Seit den Nachkriegsjahren erarbeitete sich Wand das große klassisch-romantische Repertoire und etablierte sich zugleich als ein emphatischer Fürsprecher neuer Musik, der nicht nur die Klassiker der Moderne zurück ins Konzertleben holte, sondern auch für eine Vielzahl an Ur- und Erstaufführungen unter anderem von Werken Bernd Alois Zimmermanns, Wolfgang Forners oder Olivier Messiaens verantwortlich zeichnete. Wand weckte zunehmend Interesse und erhielt Einladungen nach Berlin, München, Paris, Chicago und Tokio, von der BBC und den deutschen Rundfunkorchestern.

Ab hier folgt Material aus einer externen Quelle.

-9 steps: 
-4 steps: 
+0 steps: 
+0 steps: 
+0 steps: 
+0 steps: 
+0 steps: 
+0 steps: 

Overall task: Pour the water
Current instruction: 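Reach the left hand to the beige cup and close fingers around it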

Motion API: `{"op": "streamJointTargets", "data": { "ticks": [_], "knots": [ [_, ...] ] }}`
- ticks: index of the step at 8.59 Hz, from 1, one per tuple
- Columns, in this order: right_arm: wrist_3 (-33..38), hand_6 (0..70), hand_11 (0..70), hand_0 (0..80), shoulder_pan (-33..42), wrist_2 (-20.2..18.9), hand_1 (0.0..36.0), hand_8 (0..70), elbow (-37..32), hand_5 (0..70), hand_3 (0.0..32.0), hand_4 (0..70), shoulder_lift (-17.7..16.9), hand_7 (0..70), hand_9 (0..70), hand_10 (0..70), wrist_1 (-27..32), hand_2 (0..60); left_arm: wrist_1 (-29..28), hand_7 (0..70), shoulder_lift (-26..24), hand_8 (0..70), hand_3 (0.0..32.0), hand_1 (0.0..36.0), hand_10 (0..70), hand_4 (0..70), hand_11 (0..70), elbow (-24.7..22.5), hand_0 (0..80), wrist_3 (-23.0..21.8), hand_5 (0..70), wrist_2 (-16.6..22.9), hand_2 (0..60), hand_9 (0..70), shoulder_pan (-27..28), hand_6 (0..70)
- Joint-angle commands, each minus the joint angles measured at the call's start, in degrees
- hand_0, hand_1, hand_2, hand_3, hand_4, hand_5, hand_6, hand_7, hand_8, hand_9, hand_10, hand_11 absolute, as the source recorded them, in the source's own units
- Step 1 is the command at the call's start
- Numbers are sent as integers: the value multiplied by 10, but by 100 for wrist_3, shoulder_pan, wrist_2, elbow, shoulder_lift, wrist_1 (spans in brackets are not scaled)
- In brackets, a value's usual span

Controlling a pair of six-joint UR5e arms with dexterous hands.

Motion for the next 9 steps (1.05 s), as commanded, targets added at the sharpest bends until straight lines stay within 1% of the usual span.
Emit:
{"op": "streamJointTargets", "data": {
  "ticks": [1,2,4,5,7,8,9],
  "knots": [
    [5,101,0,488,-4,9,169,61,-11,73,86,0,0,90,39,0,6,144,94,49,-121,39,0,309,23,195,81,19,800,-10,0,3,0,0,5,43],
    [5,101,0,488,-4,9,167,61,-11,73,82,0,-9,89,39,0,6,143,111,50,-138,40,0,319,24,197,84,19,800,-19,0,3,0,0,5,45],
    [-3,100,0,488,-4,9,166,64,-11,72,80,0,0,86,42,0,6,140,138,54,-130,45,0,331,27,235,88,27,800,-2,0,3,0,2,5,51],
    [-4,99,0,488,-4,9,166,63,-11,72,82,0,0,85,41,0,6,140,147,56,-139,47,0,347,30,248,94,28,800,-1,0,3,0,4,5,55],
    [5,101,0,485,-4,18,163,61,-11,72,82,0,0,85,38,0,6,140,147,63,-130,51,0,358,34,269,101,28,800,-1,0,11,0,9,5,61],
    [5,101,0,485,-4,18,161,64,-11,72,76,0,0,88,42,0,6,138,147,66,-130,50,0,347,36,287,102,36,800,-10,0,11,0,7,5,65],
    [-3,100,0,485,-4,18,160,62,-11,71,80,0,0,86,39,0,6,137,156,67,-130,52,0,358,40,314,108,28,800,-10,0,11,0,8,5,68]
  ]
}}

Bereits 1959 wurde er als erster westdeutscher Dirigent zu Konzerten in die damalige Sowjetunion eingeladen. Sein Sprung an die Weltspitze gelang ihm mit den ab 1977 erschienenen Gesamtaufnahmen der Symphonien Bruckners und Schuberts am Pult des Kölner Rundfunk-Sinfonie-Orchesters (heute WDR Sinfonieorchester). Als 70-Jähriger übernahm er die Chefposition beim NDR-Sinfonieorchester, dem er nach Ende seiner legendären Amtszeit bis zuletzt als Ehrendirigent verbunden blieb.

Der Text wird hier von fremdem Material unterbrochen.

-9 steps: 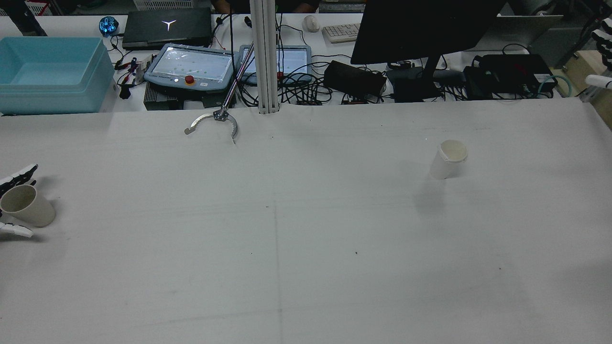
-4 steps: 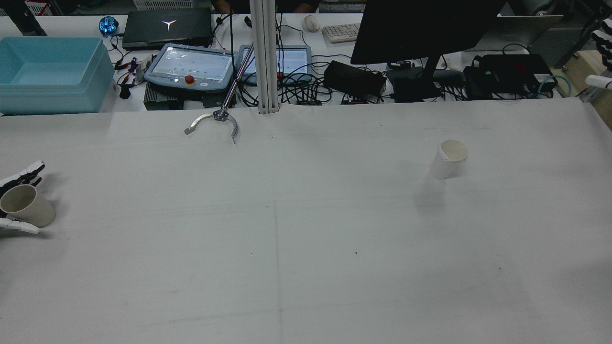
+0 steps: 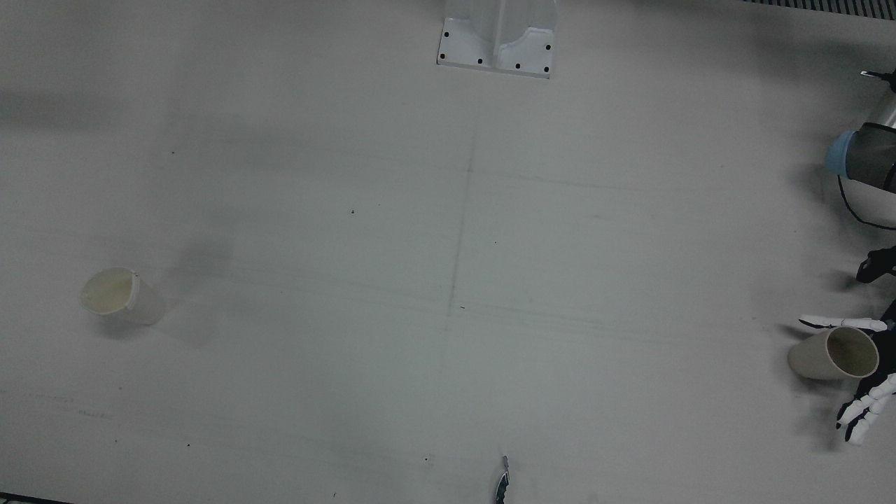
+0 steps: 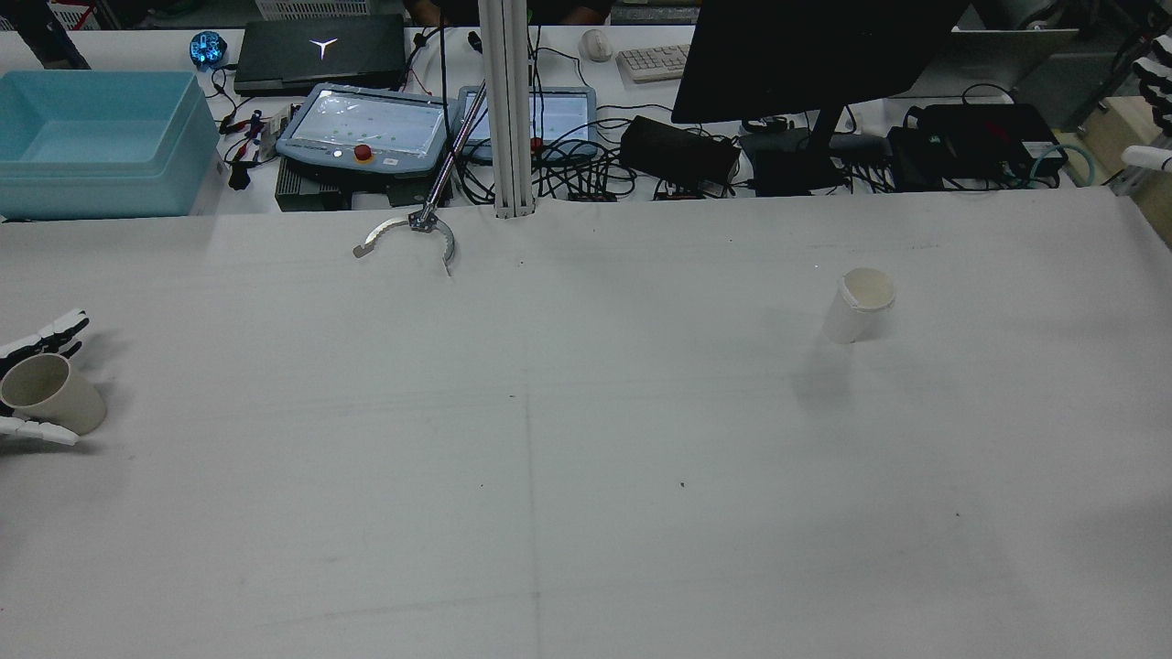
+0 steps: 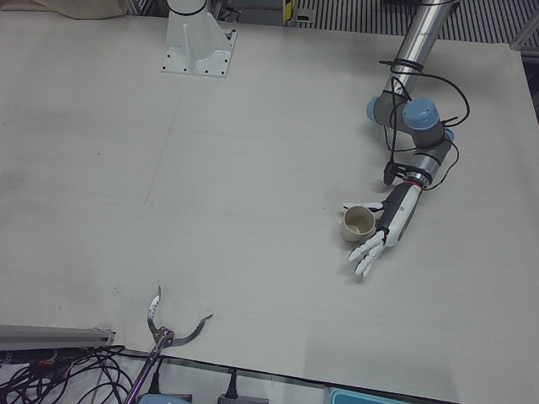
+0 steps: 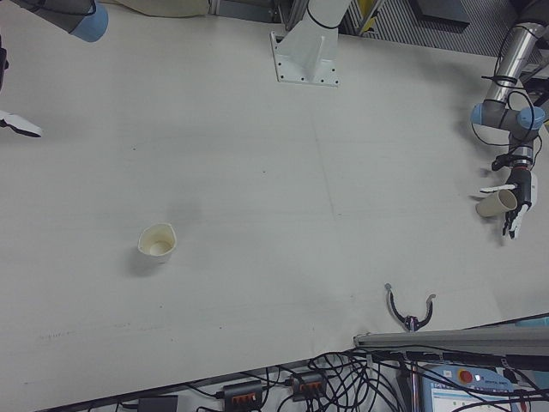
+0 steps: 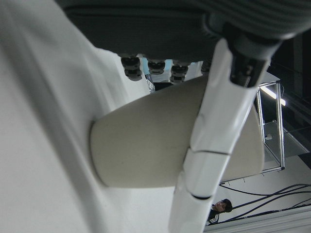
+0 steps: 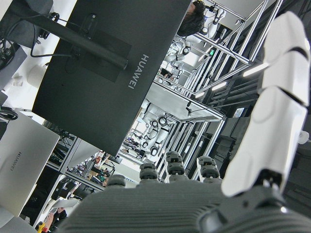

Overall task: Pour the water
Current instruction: 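Reach the left hand to the beige cup and close fingers around it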

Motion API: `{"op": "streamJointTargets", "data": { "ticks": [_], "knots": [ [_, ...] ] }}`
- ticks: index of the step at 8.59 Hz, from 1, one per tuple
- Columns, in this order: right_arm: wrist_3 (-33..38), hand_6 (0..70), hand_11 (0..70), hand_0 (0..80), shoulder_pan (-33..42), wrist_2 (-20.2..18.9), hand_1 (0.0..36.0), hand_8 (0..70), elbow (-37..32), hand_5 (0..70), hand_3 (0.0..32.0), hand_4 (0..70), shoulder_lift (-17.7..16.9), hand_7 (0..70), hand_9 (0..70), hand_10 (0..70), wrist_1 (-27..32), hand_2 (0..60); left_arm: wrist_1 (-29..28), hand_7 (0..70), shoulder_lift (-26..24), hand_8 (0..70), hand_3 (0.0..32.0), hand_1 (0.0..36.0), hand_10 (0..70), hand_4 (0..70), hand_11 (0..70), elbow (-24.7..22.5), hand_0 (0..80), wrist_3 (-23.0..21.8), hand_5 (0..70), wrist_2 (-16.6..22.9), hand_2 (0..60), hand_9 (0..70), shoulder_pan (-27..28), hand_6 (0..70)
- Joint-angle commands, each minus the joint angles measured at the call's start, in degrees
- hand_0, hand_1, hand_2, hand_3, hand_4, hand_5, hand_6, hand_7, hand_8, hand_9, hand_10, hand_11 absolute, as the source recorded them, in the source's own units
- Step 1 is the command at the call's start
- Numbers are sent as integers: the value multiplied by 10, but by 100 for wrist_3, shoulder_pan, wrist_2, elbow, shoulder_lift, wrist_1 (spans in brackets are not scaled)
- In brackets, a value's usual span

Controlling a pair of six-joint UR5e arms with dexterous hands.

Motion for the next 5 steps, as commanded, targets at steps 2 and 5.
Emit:
{"op": "streamJointTargets", "data": {
  "ticks": [2,5],
  "knots": [
    [-8,99,0,485,0,12,160,62,-18,71,80,0,0,84,40,0,0,136,10,73,12,52,0,360,50,373,122,5,800,-14,287,3,0,11,0,67],
    [-17,100,0,484,0,12,159,63,-18,71,82,0,0,85,42,0,0,134,27,86,12,55,0,360,61,402,133,5,800,-15,700,21,0,14,0,72]
  ]
}}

das DSO. Foto: Wilhelm Fröling
Günter Wand dirgiert das DSO. Foto: Wilhelm Fröling

Berliner Triumphe

Günter Wand leitete sein erstes Konzert beim DSO, das damals noch Radio-Symphonie-Orchester Berlin hieß, im April 1983. Gespielt wurde Bruckners Fünfte, Wands »Schicksals-Symphonie«, an die sich der Dirigent erst im hohen Alter heranwagte und deren Aufnahme wenige Jahre zuvor seinen Spätruhm mitbegründet hatte. Von da an hielt er regelmäßig Verbindung nach Berlin. Mit fast 20 Programmen stand er bis 1996 am Pult des DSO, zu stets umjubelten Konzerten und vor allem mit den programmatischen Schwergewichten Beethoven, Brahms, Bruckner und Schubert.

Ein Gros der von ihm geleiteten Konzerte – aber auch öffentliche Proben im Rahmen der ›Werkstatt‹-Reihe, die das DSO in Zusammenarbeit mit dem RIAS veranstaltete – wurde vom RIAS und dem SFB aufgezeichnet. Sie liegen heute gesammelt in zwei preisgekrönten Editionen vor, die von Profil Hänssler zwischen 2009 und 2012 herausgegeben wurden.

Die Aufnahmen dokumentieren die Arbeit eines Dirigenten, der sich als Anwalt der Partitur verstand und mit großer Hingabe danach strebte, seinem Publikum die Idee eines Werkes zu vermitteln. Obwohl geistig durchdrungen, waren seine Lesarten keineswegs prätentiös – akribisch, aber stets beseelt. Seine Interpretationen haben neue Maßstäbe gesetzt, seine Konzerte dem Berliner Musikleben Glanzstunden beschert. Günter Wand starb 2002 im Alter von 90 Jahren in seinem Schweizer Wohnsitz in Ulmiz.